WHAT THE EXERCISE ASKS:
An exact copy of the data is required, with no pictures in it.
───
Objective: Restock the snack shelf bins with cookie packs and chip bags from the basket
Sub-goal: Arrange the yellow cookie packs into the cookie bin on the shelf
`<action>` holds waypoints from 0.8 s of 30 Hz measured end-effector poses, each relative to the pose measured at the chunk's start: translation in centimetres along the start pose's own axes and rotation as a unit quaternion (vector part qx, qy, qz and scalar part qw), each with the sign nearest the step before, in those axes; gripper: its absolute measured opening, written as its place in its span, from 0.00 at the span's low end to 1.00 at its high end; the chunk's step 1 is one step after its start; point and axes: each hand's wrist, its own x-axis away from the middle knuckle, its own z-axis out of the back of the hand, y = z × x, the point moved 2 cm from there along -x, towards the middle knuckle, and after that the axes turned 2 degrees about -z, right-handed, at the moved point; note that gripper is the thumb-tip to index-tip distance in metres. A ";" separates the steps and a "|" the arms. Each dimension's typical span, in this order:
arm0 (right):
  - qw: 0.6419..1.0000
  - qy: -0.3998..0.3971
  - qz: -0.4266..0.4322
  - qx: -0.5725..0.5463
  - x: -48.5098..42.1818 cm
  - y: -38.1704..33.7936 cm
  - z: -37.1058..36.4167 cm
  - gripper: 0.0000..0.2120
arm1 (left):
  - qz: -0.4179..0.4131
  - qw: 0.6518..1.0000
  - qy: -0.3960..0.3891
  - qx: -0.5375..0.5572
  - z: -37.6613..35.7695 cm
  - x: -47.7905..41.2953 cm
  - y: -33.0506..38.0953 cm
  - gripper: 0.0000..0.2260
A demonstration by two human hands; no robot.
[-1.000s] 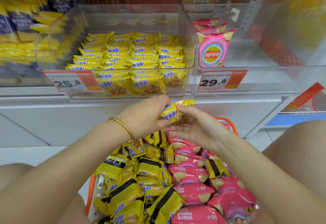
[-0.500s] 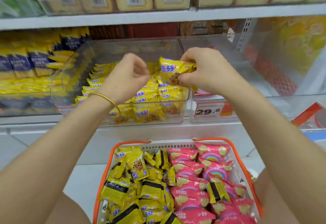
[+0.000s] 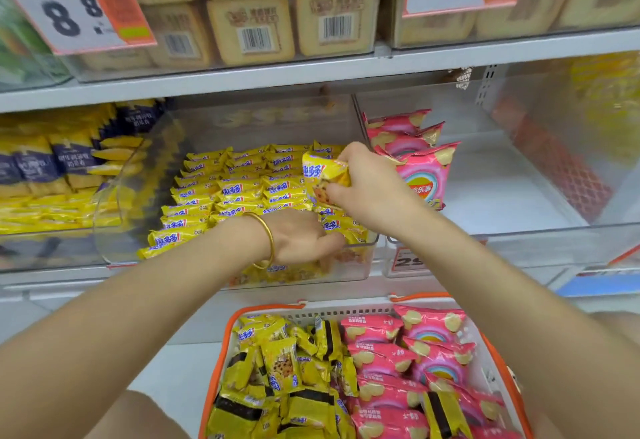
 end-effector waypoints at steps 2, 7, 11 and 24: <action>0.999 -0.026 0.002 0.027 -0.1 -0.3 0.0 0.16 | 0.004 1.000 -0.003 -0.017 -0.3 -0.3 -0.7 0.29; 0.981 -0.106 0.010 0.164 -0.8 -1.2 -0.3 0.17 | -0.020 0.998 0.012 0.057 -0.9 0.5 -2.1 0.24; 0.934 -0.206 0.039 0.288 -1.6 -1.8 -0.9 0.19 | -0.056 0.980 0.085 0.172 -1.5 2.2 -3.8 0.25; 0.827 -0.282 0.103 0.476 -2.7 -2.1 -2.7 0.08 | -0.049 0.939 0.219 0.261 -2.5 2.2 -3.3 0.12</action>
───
ANSWER SECTION:
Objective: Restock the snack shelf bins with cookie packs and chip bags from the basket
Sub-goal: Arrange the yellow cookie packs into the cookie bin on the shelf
`<action>` holds waypoints from 0.8 s of 30 Hz measured end-effector poses, each relative to the pose measured at the chunk's start: translation in centimetres along the start pose's own axes and rotation as a unit quaternion (vector part qx, qy, qz and scalar part qw), each with the sign nearest the step before, in those axes; gripper: its absolute measured opening, written as its place in its span, from 0.00 at the span's low end to 1.00 at its high end; the chunk's step 1 is one step after its start; point and axes: each hand's wrist, its own x-axis away from the middle knuckle, its own z-axis out of the back of the hand, y = z × x, the point moved 2 cm from there along -x, towards the middle knuckle, and after that the axes turned 2 degrees about -z, right-handed, at the moved point; note that gripper is the thumb-tip to index-tip distance in metres. A ";" separates the steps and a "|" the arms. Each dimension's typical span, in this order:
arm0 (right):
  - qw: 0.6419..1.0000
  - qy: -0.3998..0.3971
  - qz: -0.4266..0.4322
  - qx: -0.5725..0.5463
  - x: -48.5098..42.1818 cm
  - y: -38.1704..33.7936 cm
  - z: -37.1058..36.4167 cm
  - gripper: 0.0000..0.2120
arm1 (left):
  - qz: -0.4179..0.4131
  - qw: 0.6518..1.0000
  - qy: -0.3960..0.3891
  - qx: -0.5375..0.5572
  - z: -37.6613..35.7695 cm
  - x: -47.7905..41.2953 cm
  - y: -33.0506..38.0953 cm
  - gripper: 0.0000..0.2260
A demonstration by two human hands; no robot.
[-1.000s] 
[-0.500s] 
[+0.000s] 
 end-effector waypoints at steps 2, 7, 11 and 24: <action>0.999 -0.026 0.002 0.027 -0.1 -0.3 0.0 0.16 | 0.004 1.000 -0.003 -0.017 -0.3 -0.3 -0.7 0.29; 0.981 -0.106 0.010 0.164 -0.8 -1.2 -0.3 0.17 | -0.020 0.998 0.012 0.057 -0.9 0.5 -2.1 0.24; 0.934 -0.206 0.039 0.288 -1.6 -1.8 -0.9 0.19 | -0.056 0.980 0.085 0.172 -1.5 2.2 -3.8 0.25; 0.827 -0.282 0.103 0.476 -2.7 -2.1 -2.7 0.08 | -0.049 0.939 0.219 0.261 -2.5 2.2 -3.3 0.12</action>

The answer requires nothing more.